Honestly, there are a lot of things in my life that I attempted once.. twice.. a hundred times. Many things that I never stuck with long enough to be worth a damn. Perhaps that is because often a few weeks into something, I forget why I ever even started that venture. Or, in the case of my previous attempts at blogging, the focus was too narrow to ever be worth talking about more than a few times.
But that will not be an issue with this blog. The subject (or subjects) of this blog are central to the person I am and the person I want to be. On that note, I acknowledge that the very nature of this blog is personal. There will be things I will say that simply will not apply to some people. You will have to forgive me for that. But I honestly believe that some of my hard learned lessons will be of help to someone. Besides, the best way to find the right answer to something is to post the wrong answer on the internet.
So, who am I? Well, I am a 28 year old software developer who is a little interested in just about everything. My main focuses are health & wellness, self improvement, career growth, maintaining positive relationships (platonic and otherwise), and being proud of the person I am. I dabble in a lot of areas, such as photography, martial arts, biking, sports, camping & hiking, and cooking.
Why now? Why do I start a blog now, rather than next year or last year? Well, this year (actually, almost two months ago) I went through a major life change. Nine months ago, I moved from Kansas City to Indianapolis to be with the woman of my dreams. I thought I had my life all figured out. I had a good job, a wonderful mate, and I was near my family (yes, I am from Indiana originally). Things were looking great! Well.. Then life happened. My soon-to-be fiancée was suddenly sidelined by doubts in our relationship she never thought she would have. After the ensuing drama (including some less than wise actions on my own behalf), I found myself suddenly alone.

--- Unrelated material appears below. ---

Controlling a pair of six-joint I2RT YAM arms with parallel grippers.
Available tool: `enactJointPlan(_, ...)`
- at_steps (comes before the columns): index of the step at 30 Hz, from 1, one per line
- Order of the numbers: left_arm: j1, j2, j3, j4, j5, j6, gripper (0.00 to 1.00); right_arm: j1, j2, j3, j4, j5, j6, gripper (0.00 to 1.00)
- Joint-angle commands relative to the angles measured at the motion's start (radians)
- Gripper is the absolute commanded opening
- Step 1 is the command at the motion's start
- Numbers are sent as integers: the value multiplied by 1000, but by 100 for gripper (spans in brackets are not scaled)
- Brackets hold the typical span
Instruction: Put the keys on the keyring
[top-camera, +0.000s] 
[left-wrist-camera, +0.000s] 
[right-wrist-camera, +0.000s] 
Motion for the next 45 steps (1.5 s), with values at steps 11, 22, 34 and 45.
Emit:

I was (and am) torn. She needs time to find herself in order to truly know what she wants, but neither one of us can know what the result of that will be. So, stuck in a position where my feelings for her will not let me move on, but knowing full well that I cannot simply “hold on”, I needed to find an outlet. That is when I started seriously looking at myself. I started seeing things in the way I was living my life that I was not proud of. Things that are not part of the vision I have for myself.
So, rather than focus on something that I cannot change, I decided to focus on things that I very well could change. This blog will represent those areas and more or less be a place for me to discuss the things that I am working on. The nature of my posts will surely be varied, but there are wide range of things that go into the goal which is the namesake of this blog. The goal of Building a Better Man.